On 4/1/26 3:31 PM, Trieu Huynh wrote:
> On Tue, Mar 31, 2026 at 09:59:10AM -0700, Junio C Hamano wrote:

>>> diff --git a/builtin/backfill.c b/builtin/backfill.c
>>> index 4b2db94173..0f31844ce7 100644
>>> --- a/builtin/backfill.c
>>> +++ b/builtin/backfill.c
>>> @@ -124,7 +124,7 @@ int cmd_backfill(int argc, const char **argv, const char *prefix, struct reposit
>>>   		.repo = repo,
>>>   		.current_batch = OID_ARRAY_INIT,
>>>   		.min_batch_size = 50000,
>>> -		.sparse = 0,
>>> +		.sparse = -1,
>>>   		.show_progress = -1,
>>>   	};
>>>   	struct option options[] = {
>>
>> I am a bit confused by this change.  What's the difference between
>> using -1 (which you picked) and 1 as the initial value for this
>> member?  From the proposed log message, I would have expected a new
>> code that says "ah, we notice, from this member being -1, that the
>> user did not specify --no-sparse or --sparse, so let's figure out if
>> our working tree is sparsely checked out ourselves and set it either
>> to 0 or to 1", but there is nothing like that in the code.  It seems
>> that the updated code relies on the fact that this part of
>> do_backfill() only cares if .sparse is zero or not, and ...
>>
>> 	if (ctx->sparse) {
>> 		CALLOC_ARRAY(info.pl, 1);
>> 		if (get_sparse_checkout_patterns(info.pl)) {
>> 			path_walk_info_clear(&info);
>> 			return error(_("problem loading sparse-checkout"));
>> 		}
>> 	}
>>
>> ... relies on get_sparse_checkout_patterns() not to do any harm when
>> the working tree is not sparsely checked out.
>>
>> I am not sure if we want to call it "auto-detction".  It looks more
>> like "default to --sparse, relying that --sparse is a no-op in a
>> non-sparse working tree" at least to me.  Not that it is necessarily
>> wrong, and when people do "backfill" knowing that the working tree
>> is sparse, I am sympathetic if they prefer to keep the sparseness,
>> so such a change of default may be beneficial.
>>
> actually, the logic IIUC here is:
> - first, ctx.sprase originally is set to 0.
> - then, it check user's options.
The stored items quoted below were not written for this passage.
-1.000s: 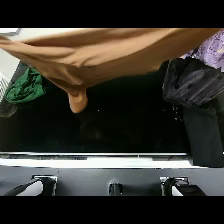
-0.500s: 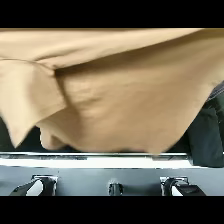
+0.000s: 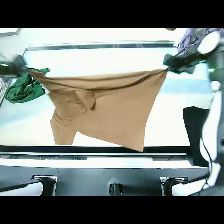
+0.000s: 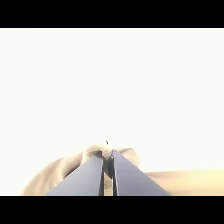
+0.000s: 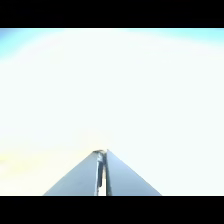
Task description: Fold the clothes and pants, and hang the long-sleeved shirts on hangers.
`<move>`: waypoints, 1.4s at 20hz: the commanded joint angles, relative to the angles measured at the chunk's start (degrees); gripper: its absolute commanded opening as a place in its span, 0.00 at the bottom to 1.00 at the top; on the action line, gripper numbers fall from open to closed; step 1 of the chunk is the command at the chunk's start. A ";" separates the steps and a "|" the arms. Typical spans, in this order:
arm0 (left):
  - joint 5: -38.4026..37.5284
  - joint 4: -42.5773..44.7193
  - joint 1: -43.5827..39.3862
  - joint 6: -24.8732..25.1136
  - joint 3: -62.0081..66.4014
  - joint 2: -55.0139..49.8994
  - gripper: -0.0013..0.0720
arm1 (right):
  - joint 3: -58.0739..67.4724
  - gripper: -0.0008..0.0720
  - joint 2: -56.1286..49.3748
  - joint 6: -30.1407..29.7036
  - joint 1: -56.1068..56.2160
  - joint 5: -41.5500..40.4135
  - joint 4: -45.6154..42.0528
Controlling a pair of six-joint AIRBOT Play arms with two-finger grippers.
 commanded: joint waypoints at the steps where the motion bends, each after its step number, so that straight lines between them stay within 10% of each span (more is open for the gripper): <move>1: 10.47 -0.26 -4.79 -0.07 -1.60 -12.94 0.04 | 0.00 0.05 -12.33 0.76 0.07 -7.82 9.51; 7: 11.58 -6.49 -4.96 -0.07 -1.60 -20.92 0.09 | 0.02 0.23 -18.73 0.81 0.07 -8.00 19.76; 10: 5.55 -9.25 -1.60 -0.04 1.36 -20.48 0.75 | 0.02 0.59 -16.57 -1.51 -0.52 -2.93 19.96; 11: 1.81 -9.20 0.17 0.50 3.50 -20.09 0.81 | 0.02 0.59 -14.84 -4.48 -1.20 0.20 19.87; 17: -13.38 -6.93 13.66 7.10 5.68 -8.52 0.81 | -1.77 0.68 -0.22 -13.60 -10.12 16.92 7.61; 28: -13.27 -6.32 17.42 7.98 -15.08 0.52 0.80 | -73.90 0.70 29.64 -23.52 -16.70 -3.08 30.80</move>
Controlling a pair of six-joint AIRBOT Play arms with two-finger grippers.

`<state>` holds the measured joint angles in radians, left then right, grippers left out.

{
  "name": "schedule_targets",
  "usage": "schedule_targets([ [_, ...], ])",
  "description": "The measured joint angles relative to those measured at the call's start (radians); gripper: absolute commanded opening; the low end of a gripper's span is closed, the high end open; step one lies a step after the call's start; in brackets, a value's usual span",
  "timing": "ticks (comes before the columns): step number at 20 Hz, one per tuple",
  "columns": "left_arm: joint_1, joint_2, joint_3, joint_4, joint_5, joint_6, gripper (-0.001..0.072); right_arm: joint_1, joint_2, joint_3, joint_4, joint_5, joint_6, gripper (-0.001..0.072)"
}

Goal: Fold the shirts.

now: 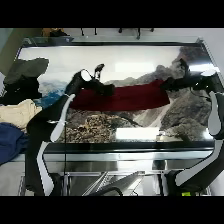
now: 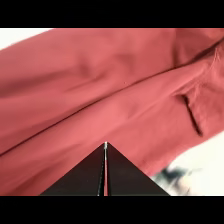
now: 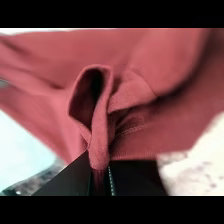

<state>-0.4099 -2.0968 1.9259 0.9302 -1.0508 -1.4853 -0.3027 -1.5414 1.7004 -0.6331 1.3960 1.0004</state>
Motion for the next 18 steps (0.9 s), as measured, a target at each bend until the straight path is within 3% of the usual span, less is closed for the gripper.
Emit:
schedule_targets([
  [5, -0.15, -0.097, 0.003, -0.111, 0.182, -0.005, 0.0017, 0.0, 0.092, 0.142, 0.042, 0.1, 0.047, 0.0031],
  [8, -0.184, -0.121, 0.051, -0.16, 0.204, -0.007, 0.0017, 0.0, 0.118, 0.184, 0.077, 0.118, 0.062, 0.0031],
  [13, -0.068, 0.006, 0.153, -0.19, 0.012, 0.024, 0.0017, 0.027, 0.131, 0.205, 0.126, 0.122, 0.081, 0.0031],
  [18, 0.207, 0.363, 0.066, -0.197, -0.129, 0.07, 0.0018, 0.234, 0.109, 0.209, 0.162, -0.005, 0.077, 0.0033],
])
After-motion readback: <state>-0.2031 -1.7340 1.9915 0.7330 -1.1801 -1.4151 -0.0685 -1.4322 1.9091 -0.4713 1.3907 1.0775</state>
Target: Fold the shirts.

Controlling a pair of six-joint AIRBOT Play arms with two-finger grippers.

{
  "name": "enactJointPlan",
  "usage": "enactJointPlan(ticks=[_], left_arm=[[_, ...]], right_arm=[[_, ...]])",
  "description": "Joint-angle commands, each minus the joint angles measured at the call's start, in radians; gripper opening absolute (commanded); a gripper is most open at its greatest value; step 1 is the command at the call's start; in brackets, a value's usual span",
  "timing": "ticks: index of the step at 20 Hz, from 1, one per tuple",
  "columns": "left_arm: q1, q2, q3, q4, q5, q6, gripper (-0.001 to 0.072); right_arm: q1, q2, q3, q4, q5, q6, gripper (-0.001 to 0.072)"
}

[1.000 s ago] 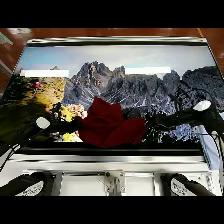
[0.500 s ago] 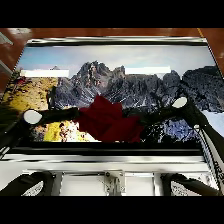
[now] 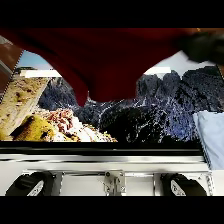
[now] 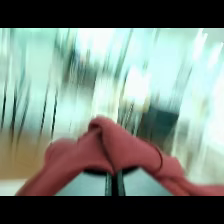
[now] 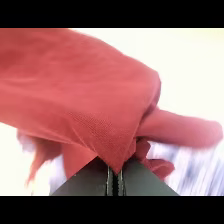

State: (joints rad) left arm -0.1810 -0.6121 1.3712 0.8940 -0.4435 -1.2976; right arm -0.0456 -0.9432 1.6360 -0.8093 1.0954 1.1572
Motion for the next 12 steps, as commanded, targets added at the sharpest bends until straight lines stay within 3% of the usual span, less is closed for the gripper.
enactJointPlan(ticks=[1,4,7,9,12], left_arm=[[0.013,0.054,0.148,0.008,0.003,0.011,0.0036],[0.013,0.05,0.148,0.111,-0.041,0.011,0.0036],[0.031,0.002,0.146,0.248,-0.04,-0.011,0.0036],[0.074,-0.061,0.146,0.31,-0.039,-0.069,0.0036],[0.145,-0.195,0.146,0.312,-0.029,-0.052,0.0036]], right_arm=[[-0.006,0.111,0.187,-0.026,-0.069,0.057,0.006],[-0.006,0.137,0.191,-0.106,0.096,0.115,0.006],[-0.006,0.104,0.19,-0.233,0.376,0.216,0.006],[-0.005,0.052,0.182,-0.209,0.549,0.309,0.006],[-0.005,-0.016,0.095,-0.161,0.655,0.379,0.006]])
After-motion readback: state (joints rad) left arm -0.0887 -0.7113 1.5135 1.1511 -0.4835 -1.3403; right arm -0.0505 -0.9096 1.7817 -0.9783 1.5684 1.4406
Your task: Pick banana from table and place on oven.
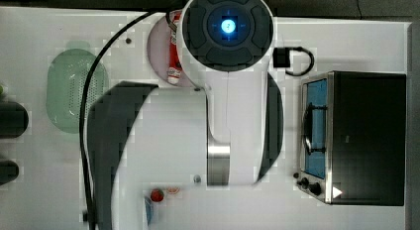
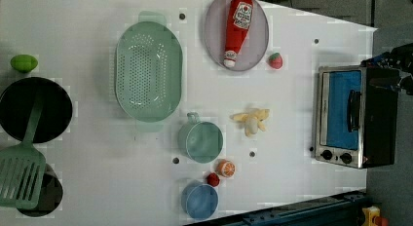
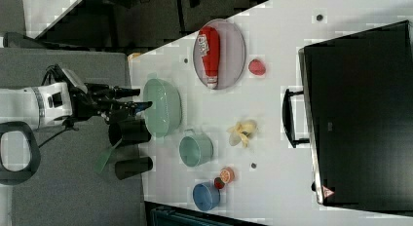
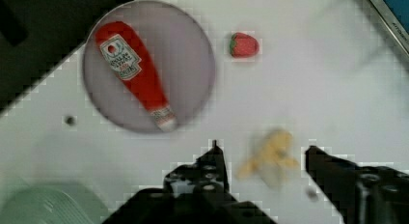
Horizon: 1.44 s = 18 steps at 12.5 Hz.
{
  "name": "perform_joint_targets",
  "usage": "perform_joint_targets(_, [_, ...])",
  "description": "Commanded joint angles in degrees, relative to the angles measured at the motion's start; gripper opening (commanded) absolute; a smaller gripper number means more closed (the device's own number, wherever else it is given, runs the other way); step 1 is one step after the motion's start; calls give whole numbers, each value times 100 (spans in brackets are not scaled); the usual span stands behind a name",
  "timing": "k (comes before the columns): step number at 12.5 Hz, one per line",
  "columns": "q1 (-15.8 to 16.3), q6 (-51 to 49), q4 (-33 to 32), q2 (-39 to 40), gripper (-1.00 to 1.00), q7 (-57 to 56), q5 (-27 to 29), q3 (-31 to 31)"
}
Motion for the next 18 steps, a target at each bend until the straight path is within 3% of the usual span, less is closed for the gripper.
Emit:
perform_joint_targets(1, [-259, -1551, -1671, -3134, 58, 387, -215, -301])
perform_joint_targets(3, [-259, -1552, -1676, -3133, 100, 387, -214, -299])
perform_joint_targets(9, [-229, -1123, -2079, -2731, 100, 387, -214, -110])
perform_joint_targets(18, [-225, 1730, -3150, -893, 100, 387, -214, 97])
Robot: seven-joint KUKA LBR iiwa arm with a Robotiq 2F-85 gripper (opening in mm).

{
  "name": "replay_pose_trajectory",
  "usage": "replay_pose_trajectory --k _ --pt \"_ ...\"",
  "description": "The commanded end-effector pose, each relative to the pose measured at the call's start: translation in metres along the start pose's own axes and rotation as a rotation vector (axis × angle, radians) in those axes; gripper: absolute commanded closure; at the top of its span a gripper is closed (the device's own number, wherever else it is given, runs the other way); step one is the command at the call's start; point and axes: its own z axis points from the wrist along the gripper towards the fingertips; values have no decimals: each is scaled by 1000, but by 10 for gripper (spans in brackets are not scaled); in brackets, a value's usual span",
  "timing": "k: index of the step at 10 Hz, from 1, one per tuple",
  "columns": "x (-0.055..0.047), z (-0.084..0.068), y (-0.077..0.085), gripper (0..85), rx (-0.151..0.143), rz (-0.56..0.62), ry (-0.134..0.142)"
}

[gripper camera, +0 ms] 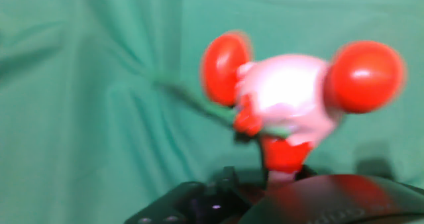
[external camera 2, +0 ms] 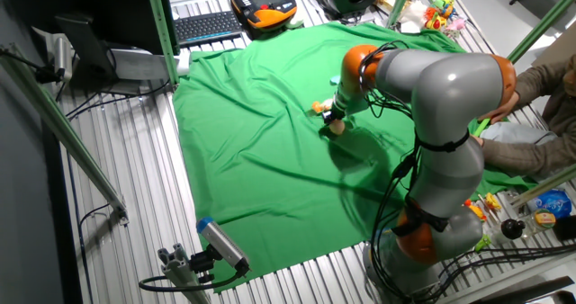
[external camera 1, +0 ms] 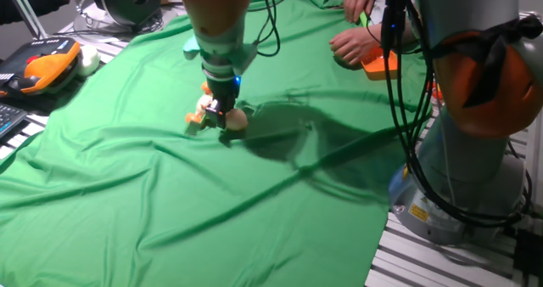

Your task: Grasp the moving object

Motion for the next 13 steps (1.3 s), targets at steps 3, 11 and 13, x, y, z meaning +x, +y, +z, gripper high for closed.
replay_pose_trajectory --k 3,11,13 --pt "-3 -20 4 850 -4 27 27" --pt "-16 -23 5 0 83 137 -70" --pt "-18 -23 5 0 82 152 -71"
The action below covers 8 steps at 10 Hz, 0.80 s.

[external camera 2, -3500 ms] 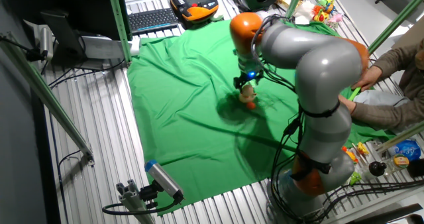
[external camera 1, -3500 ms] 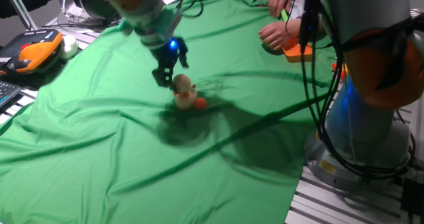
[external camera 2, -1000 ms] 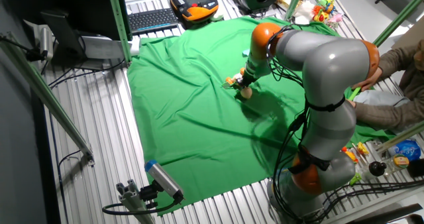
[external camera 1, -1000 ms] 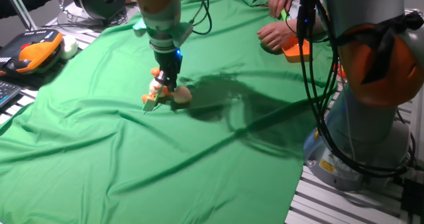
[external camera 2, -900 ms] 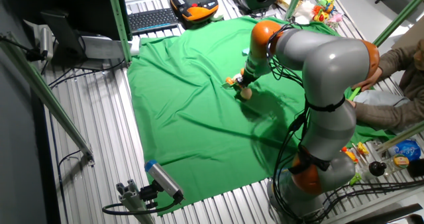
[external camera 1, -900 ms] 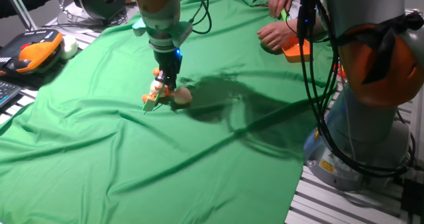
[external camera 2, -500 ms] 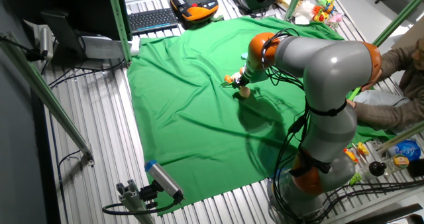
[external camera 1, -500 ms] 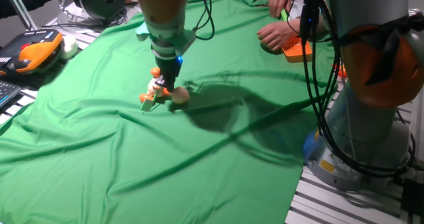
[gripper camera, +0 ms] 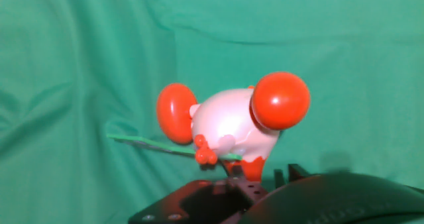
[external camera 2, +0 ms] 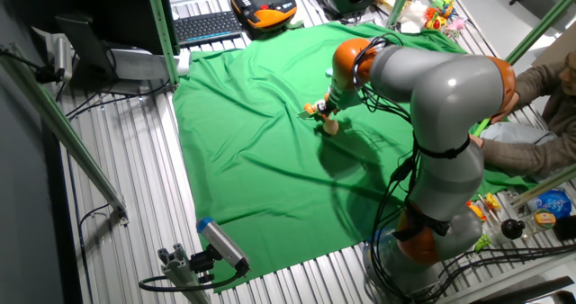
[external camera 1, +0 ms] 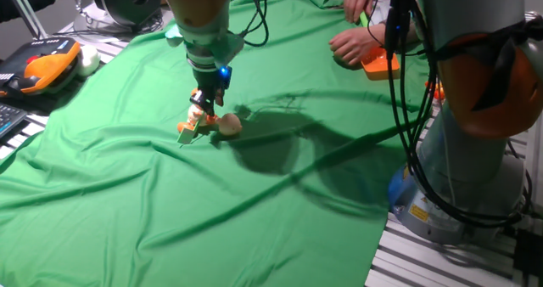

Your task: Grasp the moving object

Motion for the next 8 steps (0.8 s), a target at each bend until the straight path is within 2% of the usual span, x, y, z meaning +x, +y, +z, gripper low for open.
replay_pose_trajectory --k 1,2,3,5,6,7,8 --pt "1 5 1 0 -1 2 -6" --pt "3 14 3 0 -12 3 -15" --pt "4 21 6 170 -7 -10 -31" --pt "5 26 6 510 -34 -81 -17" --pt "5 27 7 680 -37 -107 3" --pt "5 29 7 850 -40 -118 7" --pt "5 32 8 850 -38 -132 9"
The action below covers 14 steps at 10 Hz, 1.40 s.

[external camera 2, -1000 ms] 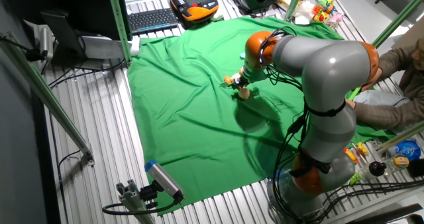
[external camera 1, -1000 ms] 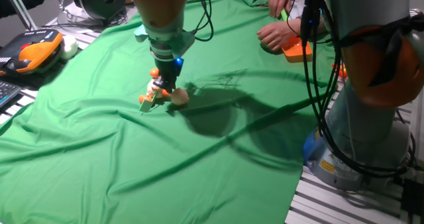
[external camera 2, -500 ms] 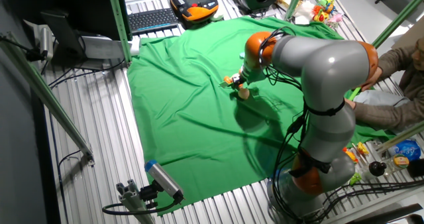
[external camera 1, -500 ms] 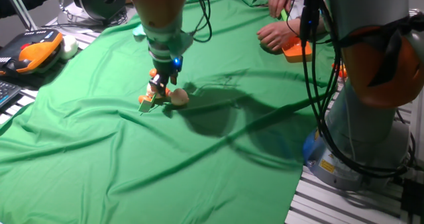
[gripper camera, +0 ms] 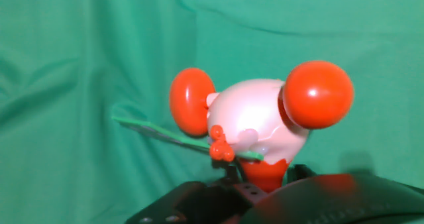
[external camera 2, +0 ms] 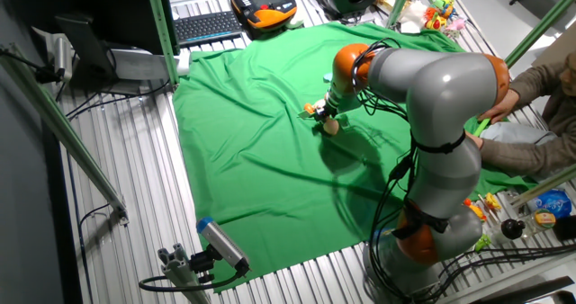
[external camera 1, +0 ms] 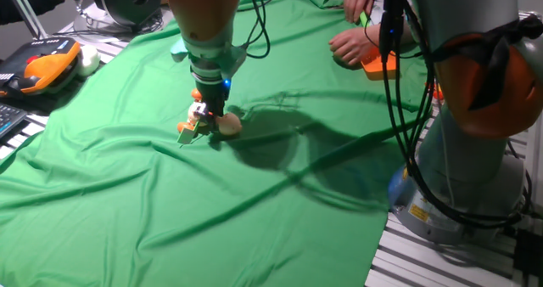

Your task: Grasp the moving object

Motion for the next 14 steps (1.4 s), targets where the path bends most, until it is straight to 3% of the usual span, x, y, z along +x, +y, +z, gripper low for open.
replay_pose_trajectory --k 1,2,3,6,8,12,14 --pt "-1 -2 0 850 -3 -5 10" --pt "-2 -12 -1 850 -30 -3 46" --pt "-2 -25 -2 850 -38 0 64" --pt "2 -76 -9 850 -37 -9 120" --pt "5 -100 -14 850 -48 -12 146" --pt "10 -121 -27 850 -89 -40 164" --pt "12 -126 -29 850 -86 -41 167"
Assume, there is no option passed,
> still 0.
> - then, it check repo's config (core.sparseCheckout (default to 0 in
> enviroment.c) but it doesn't since the guard:
> 	if (ctx.sparse < 0)
> 		ctx.sparse = cfg->apply_sparse_checkout;
> - evenly. ctx.sparse still 0 eventhough in case the
> core.sparseCheckout = 1 (git config core.sparseCheckout true)
> 
> IMHO, this change set the default value to -1, then it can fallback to
> repo's config value if user has no-op passing (default to 0 (full
> backfill if user doesnt intent to config previously either).
>> Derrick, what do you think?

Indeed, I thought this was how it already worked, as 85127bcdea
(backfill: assume --sparse when sparse-checkout is enabled,
2025-02-03) (introduced in [1]) should have covered.

[1] 
https://lore.kernel.org/git/f22cf8b34851a3ba4cd6ab1d31f0835579143c40.1738602667.git.gitgitgadget@gmail.com/

However, that change did not include this test:

>>> +test_expect_success 'backfill auto-detects sparse-checkout from config' '
>>> +	git clone --sparse --filter=blob:none \
>>> +		--single-branch --branch=main \
>>> +		"file://$(pwd)/srv.bare" backfill-auto-sparse &&
>>> +
>>> +	git -C backfill-auto-sparse rev-list --quiet --objects --missing=print HEAD >missing &&
>>> +	test_line_count = 44 missing &&
>>> +
>>> +	GIT_TRACE2_EVENT="$(pwd)/auto-sparse-trace" git \
>>> +		-C backfill-auto-sparse backfill &&
>>> +
>>> +	test_trace2_data promisor fetch_count 4 <auto-sparse-trace &&
>>> +	test_trace2_data path-walk paths 5 <auto-sparse-trace
>>> +'

This actually demonstrates the behavior that I was intending
to introduce in that change, but made an error in (1) not testing
it like I thought I had, and (2) not doing exactly what this change
does by having the .sparse option initialized as -1 (unset).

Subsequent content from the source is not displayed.